TeleCare Service
The ultimate goal of the CareWheels Project is to deploy a TeleCare Service Network of CareWheels: hub and spokes; circles of care to support independent living through a virtual caring community. We are uniting the complementary needs of working-age people with disabilities who desire to participate more fully in society, with those of frail elders, whose growing numbers need effective new ways to age-in-place safely at home. The CareWheels Mandala Logo is a computer-generated fractal mandala, whose beauty, complexity and symmetry emerge from a simple iterative process, making it an ideal representation of the CareWheels concept:
To achieve this goal in time for the aging Boomers, we are developing an innovative TeleCare Service Network to deliver effective in-home care via networked SmartHomes. TeleCare Service Providers at the hub of each CareWheel provide support from their own SmartHomes through the network spokes and into the SmartHomes of clients on the rim of the CareWheel.
The CareWheels Project is based on the premise that our frail elders and people with disabilities share common needs and complementary desires. Most people would prefer to live independently in their own homes for as long as possible, but many require some assistance to do so. Many frail elders are fearful that if they should fall or become incapacitated, nobody will know to come to their aid. The majority of people with disabilities remain under- or unemployed, suffering the additional burdens of poverty.
Now these populations are in competition for a diminishing pool of home care attendants. Given these realities, CareWheels is combining two of the fastest growing occupations, computer support specialists and home health care assistants into TeleCare Service Providers who are empowered to deliver technology-enhanced caregiving. Working-age people with disabilities can provide TeleCare Services directly from their Networked SmartHomes into the SmartHomes of frail elders, providing compassionate support and social contact.
TeleCare Services such as wellness monitoring can support people to live safely and independently in their own SmartHomes. Wellness monitoring can help keep frail elders, their families and professional caregivers connected and informed of their well-being, reducing emergency room visits and premature institutionalization. We see that CareWheels is positively affecting self-esteem and well-being of our participants by improving their access to Assistive Technologies, computer networking, training, mentoring and the many benefits that derive from becoming contributing members of society. Our society will benefit from savings in healthcare costs and access to a new caregiving workforce, reducing our dependence on expensive services and redistributing scarce resources.
The CareWheels Mandala – a Cross-Cultural Pattern
The Sanskrit word mandala means ‘circle.’ Mandalas may be found in the stained glass windows of Christian cathedrals, ceilings of Muslim mosques and Buddhist stupas or dome-shaped shrines, Hindu yantras used in meditation and the Taoist “yin-yang” symbol representing the interdependence of opposites. Tibetan monks and Navajo Indians create sand mandalas, also referred to as medicine wheels.
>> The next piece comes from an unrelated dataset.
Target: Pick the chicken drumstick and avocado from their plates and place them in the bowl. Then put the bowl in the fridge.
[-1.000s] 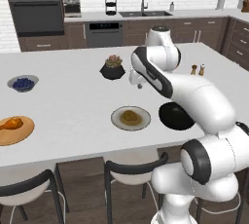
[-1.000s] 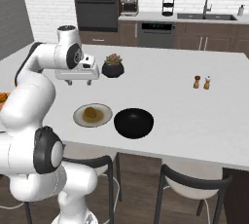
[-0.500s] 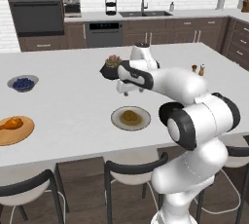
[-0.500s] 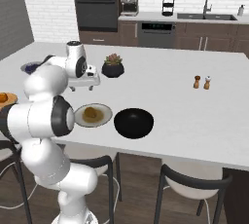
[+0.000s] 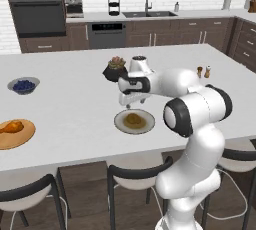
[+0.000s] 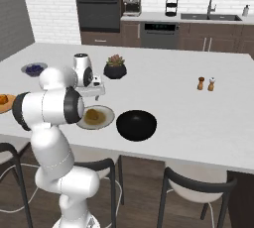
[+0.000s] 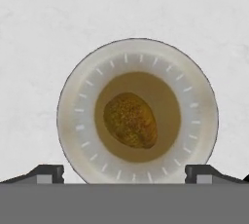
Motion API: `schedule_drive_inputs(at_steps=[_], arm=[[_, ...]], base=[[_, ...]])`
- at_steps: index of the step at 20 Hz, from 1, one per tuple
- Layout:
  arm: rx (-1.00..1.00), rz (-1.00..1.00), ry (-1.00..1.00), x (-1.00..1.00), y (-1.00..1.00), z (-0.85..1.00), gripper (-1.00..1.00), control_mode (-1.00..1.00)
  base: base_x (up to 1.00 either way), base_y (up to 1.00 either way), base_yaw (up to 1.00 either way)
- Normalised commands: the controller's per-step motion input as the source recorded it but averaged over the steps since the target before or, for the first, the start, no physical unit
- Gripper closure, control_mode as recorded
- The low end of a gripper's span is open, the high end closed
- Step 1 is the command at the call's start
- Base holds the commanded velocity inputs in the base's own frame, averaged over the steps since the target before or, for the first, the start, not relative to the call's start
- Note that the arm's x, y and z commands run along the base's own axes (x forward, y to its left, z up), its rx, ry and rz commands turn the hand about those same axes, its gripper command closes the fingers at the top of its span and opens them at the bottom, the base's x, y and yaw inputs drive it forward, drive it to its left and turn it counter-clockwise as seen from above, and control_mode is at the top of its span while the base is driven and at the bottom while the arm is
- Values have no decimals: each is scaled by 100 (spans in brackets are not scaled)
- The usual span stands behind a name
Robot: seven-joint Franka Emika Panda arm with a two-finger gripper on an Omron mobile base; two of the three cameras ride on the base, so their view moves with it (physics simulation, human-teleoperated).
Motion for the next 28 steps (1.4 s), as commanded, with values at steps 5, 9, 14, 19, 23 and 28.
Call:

The mandala archetype represents self-healing of the person and community.
In his writings on mandala symbolism, Carl Jung referred to the mandala as the “archetype of wholeness” and “psychological expression of the totality of the self”. Jung found the mandala in many cultures and mythologies spanning the globe throughout the history of Humankind - an integral part of our collective unconscious that is shared by every person that has ever lived. The mandala is an unconscious state in which all opposites come together and are united. This union of opposites is the very process by which we become whole, through which we find peace.